To hide his boner, he turned too fast. He bumped the table and sent a candle flying. He caught it midair and inspected it. More than halfway gone. “Should I get a new one?”
She snatched it from his grasp. Her whirl-and-saunter combo left him gaping again.
“So that’s a yes?” he called after her.
She kept walking—if anything so graceful could merely be called walking. Man. How did he
keep alienating her? Dylan Wall, the guy who could sell sand to a camel.
So much for fresh starts.
***
One. Two. ThrEE. FOUR. Clarissa would never make it to ten without screaming. Egotistical, self-centered jerk! What did he know about art? Laughter in the kitchen helped defuse her tension. Until she heard the topic of discussion: Dylan. How the female customers couldn’t stop undressing him with their eyes. One even congratulated Jeff on the new draw to the café—the hunky bus boy.
Clarissa huffed. “Emphasis on ‘boy.’” She set the tub down a little too hard and some utensils fell to the floor.
Taco in one hand, Jeff bent to retrieve them. “Admit it, Dylan was a big help today.”
“We’ve managed fine without him.” She rinsed off the dishes and set them in the dishwasher.

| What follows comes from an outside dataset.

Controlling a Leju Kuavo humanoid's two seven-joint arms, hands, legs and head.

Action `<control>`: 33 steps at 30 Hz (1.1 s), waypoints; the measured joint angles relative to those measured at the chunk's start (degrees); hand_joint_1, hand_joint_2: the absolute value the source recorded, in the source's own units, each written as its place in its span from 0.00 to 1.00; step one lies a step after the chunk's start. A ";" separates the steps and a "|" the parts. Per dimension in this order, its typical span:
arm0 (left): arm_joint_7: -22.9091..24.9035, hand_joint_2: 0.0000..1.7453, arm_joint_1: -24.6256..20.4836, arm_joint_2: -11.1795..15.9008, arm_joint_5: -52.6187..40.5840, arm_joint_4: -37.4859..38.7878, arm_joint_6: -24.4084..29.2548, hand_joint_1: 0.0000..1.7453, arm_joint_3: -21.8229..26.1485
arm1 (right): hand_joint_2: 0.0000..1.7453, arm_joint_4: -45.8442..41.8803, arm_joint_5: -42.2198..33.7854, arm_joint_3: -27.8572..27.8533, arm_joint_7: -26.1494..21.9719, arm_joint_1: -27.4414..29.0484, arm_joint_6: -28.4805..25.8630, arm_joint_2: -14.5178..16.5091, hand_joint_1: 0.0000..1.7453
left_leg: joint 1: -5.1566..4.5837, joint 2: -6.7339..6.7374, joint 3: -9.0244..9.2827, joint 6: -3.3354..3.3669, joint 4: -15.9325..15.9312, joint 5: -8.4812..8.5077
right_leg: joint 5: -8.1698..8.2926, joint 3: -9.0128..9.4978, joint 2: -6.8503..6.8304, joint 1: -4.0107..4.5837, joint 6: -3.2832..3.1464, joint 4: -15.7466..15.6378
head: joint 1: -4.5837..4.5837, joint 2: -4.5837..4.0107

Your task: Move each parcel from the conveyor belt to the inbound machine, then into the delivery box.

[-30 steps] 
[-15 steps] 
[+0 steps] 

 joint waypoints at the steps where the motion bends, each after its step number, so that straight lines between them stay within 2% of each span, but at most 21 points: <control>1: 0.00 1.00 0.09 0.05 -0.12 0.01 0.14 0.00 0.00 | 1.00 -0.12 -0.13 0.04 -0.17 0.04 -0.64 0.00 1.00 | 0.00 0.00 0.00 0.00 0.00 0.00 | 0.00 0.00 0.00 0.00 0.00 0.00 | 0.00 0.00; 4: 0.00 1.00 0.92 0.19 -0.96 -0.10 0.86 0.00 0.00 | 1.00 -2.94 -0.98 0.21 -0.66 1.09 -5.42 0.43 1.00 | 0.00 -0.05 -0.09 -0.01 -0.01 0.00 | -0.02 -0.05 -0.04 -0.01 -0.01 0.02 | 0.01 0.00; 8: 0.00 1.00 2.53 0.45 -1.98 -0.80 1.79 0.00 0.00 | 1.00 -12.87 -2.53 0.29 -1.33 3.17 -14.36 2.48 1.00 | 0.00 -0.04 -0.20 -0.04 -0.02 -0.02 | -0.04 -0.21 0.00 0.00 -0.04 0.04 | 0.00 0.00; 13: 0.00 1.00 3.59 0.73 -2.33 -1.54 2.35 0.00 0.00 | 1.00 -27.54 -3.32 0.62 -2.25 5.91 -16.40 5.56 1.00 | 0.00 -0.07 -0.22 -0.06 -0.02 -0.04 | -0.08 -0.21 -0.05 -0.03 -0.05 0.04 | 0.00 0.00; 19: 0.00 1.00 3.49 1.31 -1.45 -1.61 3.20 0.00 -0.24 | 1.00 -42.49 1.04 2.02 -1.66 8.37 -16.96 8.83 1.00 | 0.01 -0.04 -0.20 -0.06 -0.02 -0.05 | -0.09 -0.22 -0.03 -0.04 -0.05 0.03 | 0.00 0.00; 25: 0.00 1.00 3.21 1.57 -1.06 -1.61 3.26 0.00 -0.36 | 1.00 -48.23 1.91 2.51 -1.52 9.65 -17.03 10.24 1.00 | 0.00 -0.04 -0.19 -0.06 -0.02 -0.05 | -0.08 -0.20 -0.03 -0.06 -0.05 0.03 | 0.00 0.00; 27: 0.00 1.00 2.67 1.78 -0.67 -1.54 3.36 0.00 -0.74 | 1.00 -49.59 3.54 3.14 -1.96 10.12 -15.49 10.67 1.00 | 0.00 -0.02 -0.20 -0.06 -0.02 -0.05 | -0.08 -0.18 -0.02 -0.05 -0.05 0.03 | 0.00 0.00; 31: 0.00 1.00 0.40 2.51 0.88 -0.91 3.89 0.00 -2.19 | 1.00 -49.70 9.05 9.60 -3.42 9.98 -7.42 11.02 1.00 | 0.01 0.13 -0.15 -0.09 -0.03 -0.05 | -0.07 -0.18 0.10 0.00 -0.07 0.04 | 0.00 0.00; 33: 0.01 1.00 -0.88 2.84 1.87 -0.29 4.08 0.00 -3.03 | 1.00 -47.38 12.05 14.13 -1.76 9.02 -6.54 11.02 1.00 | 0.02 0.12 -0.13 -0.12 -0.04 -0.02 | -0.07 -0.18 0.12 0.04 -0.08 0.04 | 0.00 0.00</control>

Amy’s sad smile filled Clarissa with guilt. Yes, she overreacted to Dylan. Why, she had no clue except he reminded her too much of her past life. And you’ve never come to terms with it. A clue that it’s long overdue.
She kept her head down when Dylan burst in with two more full tubs stacked one atop the other.
“Here’s the last of the dirties. Any leftovers? I’m starved.”
The bins clanked onto the counter beside her. Without acknowledging Mr. Good Humor Frat Boy, she began emptying them into the dishwasher while the others talked about tonight’s street dance.
“Are you guys going?” Dylan pulled a stool up to the counter.
Amy set a plate of food in front of him. “We’ll be at the booth till ten. The festival kicks off at five. Didn’t Jeff fill you in?”
“A little.” Dylan chuckled. “He’s been busy.”
Clarissa chanced a look in time to catch his accusatory stare. No, she hadn’t mentioned tonight’s activities. I’ve been running my ass off all day.
Scrubbing down the stovetop, Amy said, “You’ll have to come. Lots of good stuff going on, and some excellent bands lined up.”
“I’m not the greatest dancer.”
Amy waved the scouring pad. “So? It’s all about having fun. That’s why we invited you to come to Marfa early. To experience all the town has to offer.”